What is required
In the entries that follow, find the line containing "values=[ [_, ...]"; from there, copy every line exactly through the line containing "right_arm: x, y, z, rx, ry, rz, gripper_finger".

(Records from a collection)
========

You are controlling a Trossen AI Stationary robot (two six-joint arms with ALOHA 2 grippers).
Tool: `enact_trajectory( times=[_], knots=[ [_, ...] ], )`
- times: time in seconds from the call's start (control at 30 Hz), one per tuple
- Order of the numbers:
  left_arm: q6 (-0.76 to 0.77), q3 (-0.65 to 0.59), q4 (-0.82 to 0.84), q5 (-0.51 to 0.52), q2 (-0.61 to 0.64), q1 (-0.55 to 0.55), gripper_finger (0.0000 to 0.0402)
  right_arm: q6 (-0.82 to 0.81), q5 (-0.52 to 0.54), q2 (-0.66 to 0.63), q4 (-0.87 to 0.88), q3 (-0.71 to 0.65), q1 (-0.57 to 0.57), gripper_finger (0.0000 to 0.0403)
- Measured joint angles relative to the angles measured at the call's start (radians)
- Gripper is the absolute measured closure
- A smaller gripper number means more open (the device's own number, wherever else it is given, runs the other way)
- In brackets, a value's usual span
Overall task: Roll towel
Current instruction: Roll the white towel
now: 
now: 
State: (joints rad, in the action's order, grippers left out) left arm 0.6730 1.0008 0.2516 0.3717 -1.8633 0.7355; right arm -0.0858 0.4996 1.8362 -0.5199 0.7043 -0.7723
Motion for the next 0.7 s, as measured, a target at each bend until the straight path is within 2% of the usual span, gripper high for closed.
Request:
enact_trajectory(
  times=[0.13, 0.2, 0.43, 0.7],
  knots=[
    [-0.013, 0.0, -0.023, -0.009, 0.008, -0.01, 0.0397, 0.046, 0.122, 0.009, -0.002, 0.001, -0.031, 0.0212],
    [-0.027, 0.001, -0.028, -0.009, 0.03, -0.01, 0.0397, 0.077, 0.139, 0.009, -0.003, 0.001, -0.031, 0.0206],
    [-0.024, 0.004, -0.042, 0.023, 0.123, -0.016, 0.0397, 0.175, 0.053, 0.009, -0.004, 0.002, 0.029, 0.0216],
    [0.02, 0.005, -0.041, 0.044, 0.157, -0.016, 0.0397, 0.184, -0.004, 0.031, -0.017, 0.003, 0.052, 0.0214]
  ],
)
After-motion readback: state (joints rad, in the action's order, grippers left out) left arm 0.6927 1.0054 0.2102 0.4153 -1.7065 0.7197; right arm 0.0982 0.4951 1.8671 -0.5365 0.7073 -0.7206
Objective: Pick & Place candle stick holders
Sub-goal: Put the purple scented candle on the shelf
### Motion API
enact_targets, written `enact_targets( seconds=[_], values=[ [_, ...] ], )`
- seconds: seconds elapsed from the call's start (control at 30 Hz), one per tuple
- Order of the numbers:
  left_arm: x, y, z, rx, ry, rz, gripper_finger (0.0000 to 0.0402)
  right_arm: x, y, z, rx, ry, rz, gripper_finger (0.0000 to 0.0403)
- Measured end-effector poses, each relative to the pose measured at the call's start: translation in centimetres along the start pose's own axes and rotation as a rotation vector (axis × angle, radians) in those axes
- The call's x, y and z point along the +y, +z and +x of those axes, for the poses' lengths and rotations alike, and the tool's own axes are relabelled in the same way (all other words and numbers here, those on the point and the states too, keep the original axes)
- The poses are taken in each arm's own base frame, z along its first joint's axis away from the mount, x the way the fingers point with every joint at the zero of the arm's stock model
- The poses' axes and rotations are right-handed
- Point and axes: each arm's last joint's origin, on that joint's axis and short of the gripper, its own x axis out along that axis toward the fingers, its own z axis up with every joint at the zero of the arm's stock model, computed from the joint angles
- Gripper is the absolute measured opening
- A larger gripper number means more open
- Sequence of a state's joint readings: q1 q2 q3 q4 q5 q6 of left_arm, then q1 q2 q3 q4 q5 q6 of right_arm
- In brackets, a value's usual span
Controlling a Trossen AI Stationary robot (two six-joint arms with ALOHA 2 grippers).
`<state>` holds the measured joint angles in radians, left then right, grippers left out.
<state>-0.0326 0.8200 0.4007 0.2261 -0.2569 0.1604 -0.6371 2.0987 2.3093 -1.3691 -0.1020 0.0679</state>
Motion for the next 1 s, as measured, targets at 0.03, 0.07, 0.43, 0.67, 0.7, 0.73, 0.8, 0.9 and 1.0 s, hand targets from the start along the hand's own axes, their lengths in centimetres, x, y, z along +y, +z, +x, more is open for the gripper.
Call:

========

Output for this exercise
enact_targets, written `enact_targets( seconds=[_], values=[ [_, ...] ], )`
- seconds: seconds elapsed from the call's start (control at 30 Hz), one per tuple
- Order of the numbers:
  left_arm: x, y, z, rx, ry, rz, gripper_finger (0.0000 to 0.0402)
  right_arm: x, y, z, rx, ry, rz, gripper_finger (0.0000 to 0.0403)

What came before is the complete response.